PROBLEM DETAILS: Repeat the data verbatim, images excluded.

DATA BELOW:
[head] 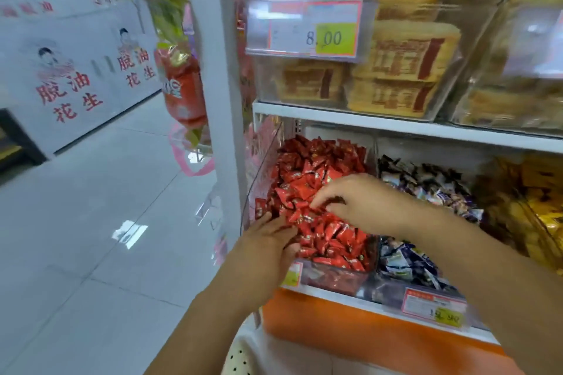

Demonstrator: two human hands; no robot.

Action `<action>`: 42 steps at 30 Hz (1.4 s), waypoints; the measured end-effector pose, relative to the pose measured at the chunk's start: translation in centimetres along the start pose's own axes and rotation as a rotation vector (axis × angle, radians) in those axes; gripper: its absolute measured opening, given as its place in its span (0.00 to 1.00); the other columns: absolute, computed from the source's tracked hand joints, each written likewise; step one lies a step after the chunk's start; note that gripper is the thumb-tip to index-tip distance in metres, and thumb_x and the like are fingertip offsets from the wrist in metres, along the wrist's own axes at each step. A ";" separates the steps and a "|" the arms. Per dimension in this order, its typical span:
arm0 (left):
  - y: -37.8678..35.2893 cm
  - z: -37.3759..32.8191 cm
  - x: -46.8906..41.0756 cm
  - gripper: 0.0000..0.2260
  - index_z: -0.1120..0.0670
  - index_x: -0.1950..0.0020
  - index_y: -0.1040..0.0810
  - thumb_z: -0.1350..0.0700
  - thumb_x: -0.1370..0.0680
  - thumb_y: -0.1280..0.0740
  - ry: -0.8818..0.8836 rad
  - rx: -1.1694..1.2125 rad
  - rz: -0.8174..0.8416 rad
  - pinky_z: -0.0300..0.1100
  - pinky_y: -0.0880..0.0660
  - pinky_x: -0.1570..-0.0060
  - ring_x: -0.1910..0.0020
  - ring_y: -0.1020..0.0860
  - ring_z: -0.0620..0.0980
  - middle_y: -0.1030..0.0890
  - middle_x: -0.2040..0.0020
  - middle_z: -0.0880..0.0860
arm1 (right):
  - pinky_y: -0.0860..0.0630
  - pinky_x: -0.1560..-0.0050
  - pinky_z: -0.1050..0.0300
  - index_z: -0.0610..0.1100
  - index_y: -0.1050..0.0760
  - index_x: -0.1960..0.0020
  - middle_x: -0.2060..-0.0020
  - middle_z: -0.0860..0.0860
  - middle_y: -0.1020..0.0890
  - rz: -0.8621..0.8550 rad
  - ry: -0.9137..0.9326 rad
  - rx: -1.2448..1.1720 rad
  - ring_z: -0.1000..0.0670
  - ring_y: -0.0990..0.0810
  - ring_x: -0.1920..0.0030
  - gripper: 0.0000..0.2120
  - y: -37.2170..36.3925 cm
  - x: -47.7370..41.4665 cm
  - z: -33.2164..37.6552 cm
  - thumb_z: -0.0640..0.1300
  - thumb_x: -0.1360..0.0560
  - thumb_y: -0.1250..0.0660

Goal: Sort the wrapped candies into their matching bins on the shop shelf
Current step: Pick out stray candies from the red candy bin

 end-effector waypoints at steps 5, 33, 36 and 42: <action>0.0 0.8 0.2 0.21 0.53 0.50 0.16 0.48 0.23 0.48 -0.045 -0.023 -0.003 0.45 0.24 0.41 0.50 0.19 0.51 0.17 0.50 0.51 | 0.32 0.34 0.49 0.62 0.52 0.24 0.26 0.48 0.43 0.486 -0.052 0.495 0.39 0.37 0.31 0.46 -5.1 -7.0 1.0 0.53 0.32 0.26; 1.1 0.8 0.8 0.19 0.46 0.27 0.34 0.46 0.18 0.45 -0.050 0.086 0.054 0.28 0.54 0.33 0.25 0.45 0.44 0.39 0.24 0.46 | 0.31 0.46 0.61 0.50 0.20 0.45 0.46 0.54 0.21 -0.105 0.112 0.178 0.53 0.24 0.45 0.09 1.6 -7.6 1.4 0.45 0.25 0.32; 1.2 0.9 0.6 0.20 0.47 0.27 0.33 0.46 0.18 0.44 -0.051 0.086 0.047 0.31 0.52 0.31 0.25 0.45 0.44 0.38 0.24 0.47 | 0.32 0.44 0.62 0.50 0.27 0.33 0.38 0.50 0.23 0.178 0.016 0.330 0.50 0.26 0.41 0.18 -1.7 -7.9 1.5 0.46 0.22 0.34; 1.2 1.1 0.5 0.19 0.47 0.27 0.33 0.47 0.18 0.44 -0.050 0.107 0.052 0.31 0.52 0.33 0.25 0.45 0.44 0.38 0.25 0.46 | 0.36 0.30 0.43 0.59 0.53 0.23 0.23 0.46 0.52 0.505 -0.209 0.578 0.37 0.45 0.26 0.45 -5.2 -10.1 -0.3 0.57 0.30 0.29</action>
Point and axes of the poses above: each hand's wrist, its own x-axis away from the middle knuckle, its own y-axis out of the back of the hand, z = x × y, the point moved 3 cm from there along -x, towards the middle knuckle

ANSWER SECTION:
[head] 

Demonstrator: two human hands; no robot.

Action `<action>`: 42 steps at 30 Hz (1.4 s), waypoints; the measured end-effector pose, relative to the pose measured at the chunk's start: translation in centimetres along the start pose's own axes and rotation as a rotation vector (axis × angle, radians) in those axes; gripper: its absolute measured opening, given as its place in its span (0.00 to 1.00); the other columns: absolute, computed from the source's tracked hand joints, each written likewise; step one lies a step after the chunk's start; note that gripper is the thumb-tip to index-tip distance in metres, and thumb_x and the like are fingertip offsets from the wrist in metres, along the wrist's own axes at each step. A ";" separates the steps and a "|" the arms. Per dimension in this order, its typical span:
arm0 (left):
  - y: -37.8678..35.2893 cm
  - z: -37.3759..32.8191 cm
  - x: -46.8906..41.0756 cm
  - gripper: 0.0000..0.2260
  - index_z: -0.1120..0.0670
  - index_x: -0.1950..0.0020
  - index_y: -0.1040..0.0810
  - thumb_z: -0.1350..0.0700
  - thumb_x: -0.1370..0.0680
  - thumb_y: -0.1280..0.0740
  - ry: -0.8818..0.8836 rad
  - rx: -1.1694..1.2125 rad
  - rz: -0.8174..0.8416 rad
  - pinky_z: -0.0300..0.1100
  - pinky_y: -0.0880..0.0660
  - pinky_x: -0.1570..-0.0060
  - ring_x: -0.1910..0.0020
  - ring_y: -0.1020..0.0860
  - ring_z: -0.0620..0.0980
  - middle_y: -0.1030..0.0890
  - middle_x: -0.2040..0.0020
  - middle_z: -0.0880..0.0860
arm1 (right):
  - pinky_y: -0.0860..0.0630
  - pinky_x: -0.1560..-0.0050
  - pinky_z: -0.1050..0.0300
  - index_z: -0.0610..0.1100
  - index_y: -0.1050..0.0760
  - index_x: -0.1960..0.0020
  - middle_x: -0.2060..-0.0020
  - middle_z: -0.0860..0.0860
  - middle_y: -0.1020..0.0890
  - rz: -0.8621..0.8550 rad
  - ry: -0.9137..0.9326 rad
  - rx: -1.2448..1.1720 rad
  - ring_z: -0.1000..0.0670
  - ring_y: -0.0990..0.0810
  - ring_x: -0.1920..0.0030
  - gripper: 0.0000..0.2120
  - y: -37.2170..36.3925 cm
  - x: -47.7370..41.4665 cm
  - z: -33.2164..37.6552 cm
  - thumb_z: -0.0640..0.1300
  - thumb_x: -0.1360..0.0560
  - thumb_y: -0.1250..0.0660

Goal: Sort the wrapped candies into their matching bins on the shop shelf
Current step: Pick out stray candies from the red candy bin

 end-effector waypoints at steps 5, 33, 36 and 42: <action>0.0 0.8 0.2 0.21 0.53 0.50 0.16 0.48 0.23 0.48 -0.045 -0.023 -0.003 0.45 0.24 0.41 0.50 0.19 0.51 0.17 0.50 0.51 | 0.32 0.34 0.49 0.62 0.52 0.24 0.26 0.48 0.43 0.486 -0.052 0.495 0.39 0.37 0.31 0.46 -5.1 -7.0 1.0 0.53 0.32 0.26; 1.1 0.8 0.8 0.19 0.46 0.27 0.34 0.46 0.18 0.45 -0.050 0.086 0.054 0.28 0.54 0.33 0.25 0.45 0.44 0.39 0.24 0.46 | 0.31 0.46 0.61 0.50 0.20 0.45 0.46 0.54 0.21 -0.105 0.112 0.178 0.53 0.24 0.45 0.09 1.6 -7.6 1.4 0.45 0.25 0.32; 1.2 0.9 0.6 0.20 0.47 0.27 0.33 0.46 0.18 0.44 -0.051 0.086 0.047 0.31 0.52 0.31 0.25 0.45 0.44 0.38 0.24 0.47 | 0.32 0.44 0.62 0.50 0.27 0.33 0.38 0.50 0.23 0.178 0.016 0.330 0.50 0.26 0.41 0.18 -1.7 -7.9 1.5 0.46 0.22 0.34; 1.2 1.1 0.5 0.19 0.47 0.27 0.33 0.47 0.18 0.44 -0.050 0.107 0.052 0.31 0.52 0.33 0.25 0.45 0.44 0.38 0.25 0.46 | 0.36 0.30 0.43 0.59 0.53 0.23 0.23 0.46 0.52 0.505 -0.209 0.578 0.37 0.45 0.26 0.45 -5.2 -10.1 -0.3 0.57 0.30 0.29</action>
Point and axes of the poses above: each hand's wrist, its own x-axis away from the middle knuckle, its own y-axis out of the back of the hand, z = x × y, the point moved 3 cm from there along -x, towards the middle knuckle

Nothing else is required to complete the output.